> **WHAT YOU HAVE TO DO**:
Reproduce, exactly and in full, only the lines below from the one containing "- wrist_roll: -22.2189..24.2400" through the one containing "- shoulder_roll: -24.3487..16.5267".

> **PROVIDED DATA**:
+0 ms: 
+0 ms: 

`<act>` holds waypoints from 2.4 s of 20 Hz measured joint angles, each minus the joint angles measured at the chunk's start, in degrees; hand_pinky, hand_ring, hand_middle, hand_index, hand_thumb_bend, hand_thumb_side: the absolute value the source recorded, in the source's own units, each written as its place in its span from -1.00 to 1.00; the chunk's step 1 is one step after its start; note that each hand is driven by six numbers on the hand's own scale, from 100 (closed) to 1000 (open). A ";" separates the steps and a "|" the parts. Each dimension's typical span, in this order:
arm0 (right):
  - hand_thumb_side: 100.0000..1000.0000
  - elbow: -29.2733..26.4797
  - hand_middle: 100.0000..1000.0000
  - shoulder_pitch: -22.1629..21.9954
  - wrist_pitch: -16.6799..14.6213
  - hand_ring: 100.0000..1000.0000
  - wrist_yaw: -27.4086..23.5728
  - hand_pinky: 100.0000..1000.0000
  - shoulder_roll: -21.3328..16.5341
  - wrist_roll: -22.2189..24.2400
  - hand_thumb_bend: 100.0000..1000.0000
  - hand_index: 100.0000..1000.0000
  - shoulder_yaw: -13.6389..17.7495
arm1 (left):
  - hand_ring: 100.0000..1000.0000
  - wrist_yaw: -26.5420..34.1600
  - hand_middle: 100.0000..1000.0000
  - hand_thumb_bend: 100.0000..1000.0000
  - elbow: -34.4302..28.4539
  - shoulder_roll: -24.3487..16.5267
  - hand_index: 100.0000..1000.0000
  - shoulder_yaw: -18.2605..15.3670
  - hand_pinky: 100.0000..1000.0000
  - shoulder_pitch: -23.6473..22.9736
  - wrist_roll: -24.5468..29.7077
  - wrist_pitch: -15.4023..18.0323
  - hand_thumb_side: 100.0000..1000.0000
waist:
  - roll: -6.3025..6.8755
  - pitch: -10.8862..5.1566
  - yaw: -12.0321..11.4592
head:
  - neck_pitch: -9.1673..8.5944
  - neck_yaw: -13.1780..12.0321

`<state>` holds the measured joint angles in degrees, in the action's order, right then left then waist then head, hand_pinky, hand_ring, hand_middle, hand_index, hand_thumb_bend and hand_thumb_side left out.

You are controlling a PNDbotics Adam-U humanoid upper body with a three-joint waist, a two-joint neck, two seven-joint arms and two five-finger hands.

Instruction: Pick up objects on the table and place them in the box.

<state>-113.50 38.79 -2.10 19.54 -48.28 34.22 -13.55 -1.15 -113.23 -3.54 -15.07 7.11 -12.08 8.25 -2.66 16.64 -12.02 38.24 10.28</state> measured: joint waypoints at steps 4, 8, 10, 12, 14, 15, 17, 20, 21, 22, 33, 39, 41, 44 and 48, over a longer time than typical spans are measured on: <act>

> **OUTPUT OF THE TASK**:
  - wrist_roll: -22.2189..24.2400
  - hand_thumb_bend: 100.0000..1000.0000
  - hand_index: 100.0000..1000.0000
  - shoulder_yaw: -13.6389..17.7495
arm1 (left):
  - hand_ring: 100.0000..1000.0000
  - wrist_yaw: -26.5420..34.1600
  - hand_middle: 100.0000..1000.0000
  - hand_thumb_bend: 100.0000..1000.0000
  - elbow: -34.4302..28.4539
  - shoulder_roll: -24.3487..16.5267

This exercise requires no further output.